WHAT YOU HAVE TO DO: Your result should be the lines holding the word "orange", copied from the entries below.

——

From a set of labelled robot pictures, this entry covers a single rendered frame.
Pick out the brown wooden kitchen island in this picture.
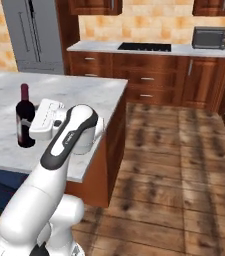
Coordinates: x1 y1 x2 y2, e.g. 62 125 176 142
64 87 129 210

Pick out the grey fridge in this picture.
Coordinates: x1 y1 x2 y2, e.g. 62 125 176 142
0 0 65 75

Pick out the black hob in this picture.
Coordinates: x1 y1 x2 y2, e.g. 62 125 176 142
117 42 172 53

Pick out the dark grey microwave oven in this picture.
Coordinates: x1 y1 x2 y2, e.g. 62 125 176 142
191 26 225 51

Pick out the dark red wine bottle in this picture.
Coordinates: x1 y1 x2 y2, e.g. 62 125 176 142
15 83 37 149

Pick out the brown wooden wall cupboard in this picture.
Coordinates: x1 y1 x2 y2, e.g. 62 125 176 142
192 0 225 18
67 0 124 16

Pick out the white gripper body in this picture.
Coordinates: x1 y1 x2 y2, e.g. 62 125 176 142
29 98 65 141

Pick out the brown wooden tall panel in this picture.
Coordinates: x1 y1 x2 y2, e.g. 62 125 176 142
54 0 81 76

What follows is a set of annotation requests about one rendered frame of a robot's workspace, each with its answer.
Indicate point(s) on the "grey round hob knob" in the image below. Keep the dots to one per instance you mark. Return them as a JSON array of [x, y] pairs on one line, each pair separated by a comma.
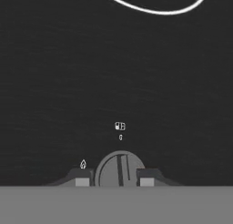
[[116, 170]]

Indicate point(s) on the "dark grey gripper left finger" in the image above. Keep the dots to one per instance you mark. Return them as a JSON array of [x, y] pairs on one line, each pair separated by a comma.
[[81, 176]]

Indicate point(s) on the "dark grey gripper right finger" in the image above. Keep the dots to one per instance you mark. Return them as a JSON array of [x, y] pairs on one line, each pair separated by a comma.
[[148, 176]]

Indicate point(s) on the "black glass hob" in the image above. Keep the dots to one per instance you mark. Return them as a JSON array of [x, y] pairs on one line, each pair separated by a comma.
[[115, 69]]

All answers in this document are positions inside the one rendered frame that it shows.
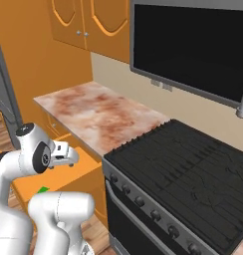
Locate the grey fridge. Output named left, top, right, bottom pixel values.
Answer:
left=0, top=25, right=24, bottom=151

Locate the orange tall cupboard panel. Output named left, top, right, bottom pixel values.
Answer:
left=0, top=0, right=95, bottom=135

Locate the orange closed drawer front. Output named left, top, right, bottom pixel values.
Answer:
left=41, top=110, right=71, bottom=139

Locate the black stove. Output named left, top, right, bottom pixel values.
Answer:
left=102, top=119, right=243, bottom=255

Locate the black microwave oven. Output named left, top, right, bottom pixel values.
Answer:
left=128, top=0, right=243, bottom=120

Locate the orange open drawer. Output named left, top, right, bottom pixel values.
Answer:
left=11, top=132, right=106, bottom=214

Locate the orange narrow wall cupboard door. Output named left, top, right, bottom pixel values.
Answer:
left=48, top=0, right=87, bottom=51

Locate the grey oven door handle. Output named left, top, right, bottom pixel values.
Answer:
left=105, top=179, right=176, bottom=255

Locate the orange wide wall cupboard door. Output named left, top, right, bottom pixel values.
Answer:
left=81, top=0, right=131, bottom=65

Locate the green sponge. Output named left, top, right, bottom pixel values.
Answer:
left=37, top=185, right=51, bottom=195

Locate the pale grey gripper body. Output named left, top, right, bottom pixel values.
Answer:
left=48, top=145, right=81, bottom=169

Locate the black oven door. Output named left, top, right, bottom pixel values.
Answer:
left=106, top=191, right=169, bottom=255

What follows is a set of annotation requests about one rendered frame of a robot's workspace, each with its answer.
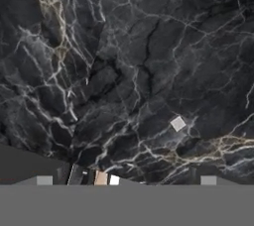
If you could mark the white block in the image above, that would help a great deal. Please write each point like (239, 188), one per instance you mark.
(114, 180)

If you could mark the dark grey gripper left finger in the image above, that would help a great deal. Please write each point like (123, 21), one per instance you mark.
(44, 180)

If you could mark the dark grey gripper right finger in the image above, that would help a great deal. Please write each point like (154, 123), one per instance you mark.
(208, 180)

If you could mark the white sugar cube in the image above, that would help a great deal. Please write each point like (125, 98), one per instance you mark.
(178, 123)

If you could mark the tan cupboard panel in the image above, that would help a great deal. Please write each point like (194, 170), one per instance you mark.
(101, 178)

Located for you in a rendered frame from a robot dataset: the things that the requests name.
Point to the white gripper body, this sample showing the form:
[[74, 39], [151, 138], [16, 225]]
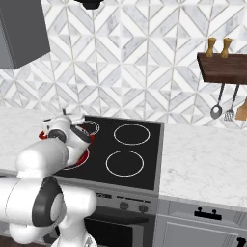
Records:
[[76, 119]]

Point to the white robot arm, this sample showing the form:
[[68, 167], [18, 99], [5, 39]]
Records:
[[35, 160]]

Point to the red pot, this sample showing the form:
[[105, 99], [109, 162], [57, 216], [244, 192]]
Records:
[[84, 157]]

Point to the metal slotted spatula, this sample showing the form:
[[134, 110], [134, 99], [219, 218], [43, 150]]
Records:
[[229, 115]]

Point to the black hob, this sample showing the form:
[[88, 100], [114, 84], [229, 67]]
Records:
[[128, 151]]

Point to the grey oven knob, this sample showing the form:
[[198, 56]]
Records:
[[143, 209], [124, 205]]

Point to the grey range hood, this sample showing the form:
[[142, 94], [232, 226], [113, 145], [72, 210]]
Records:
[[22, 32]]

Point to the grey oven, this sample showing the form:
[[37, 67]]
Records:
[[128, 228]]

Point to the grey drawer front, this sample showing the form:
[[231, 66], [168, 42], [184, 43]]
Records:
[[180, 209]]

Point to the metal hanging ladle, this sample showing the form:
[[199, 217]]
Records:
[[216, 111]]

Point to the wooden salt shaker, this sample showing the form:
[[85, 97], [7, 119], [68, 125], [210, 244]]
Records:
[[211, 47]]

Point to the dark wooden shelf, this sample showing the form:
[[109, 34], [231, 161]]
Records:
[[223, 67]]

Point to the grey cupboard door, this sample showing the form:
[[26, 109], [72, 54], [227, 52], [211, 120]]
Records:
[[193, 233]]

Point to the wooden pepper shaker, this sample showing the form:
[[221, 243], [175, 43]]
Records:
[[226, 47]]

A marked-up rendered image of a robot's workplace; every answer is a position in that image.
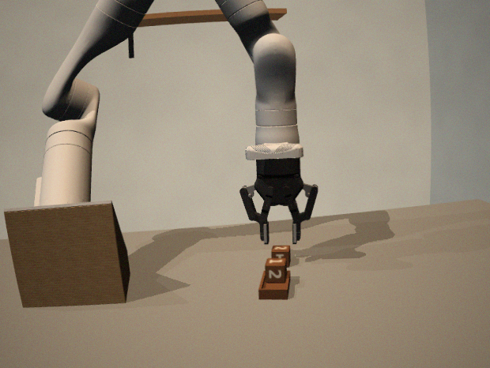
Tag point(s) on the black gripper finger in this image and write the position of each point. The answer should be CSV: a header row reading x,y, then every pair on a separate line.
x,y
310,192
247,192

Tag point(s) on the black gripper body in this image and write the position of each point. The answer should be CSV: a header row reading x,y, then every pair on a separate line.
x,y
271,172

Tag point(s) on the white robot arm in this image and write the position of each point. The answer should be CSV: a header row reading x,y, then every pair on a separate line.
x,y
67,161

——

ANSWER BELOW:
Locate the orange tall cupboard panel. Output named left, top, right, bottom pixel values.
Locate the orange closed drawer front. Output named left, top, right, bottom pixel values.
Locate the orange open drawer. Output named left, top, right, bottom pixel values.
Locate the orange narrow wall cupboard door. Output named left, top, right, bottom pixel values.
Locate the orange wide wall cupboard door. Output named left, top, right, bottom pixel values.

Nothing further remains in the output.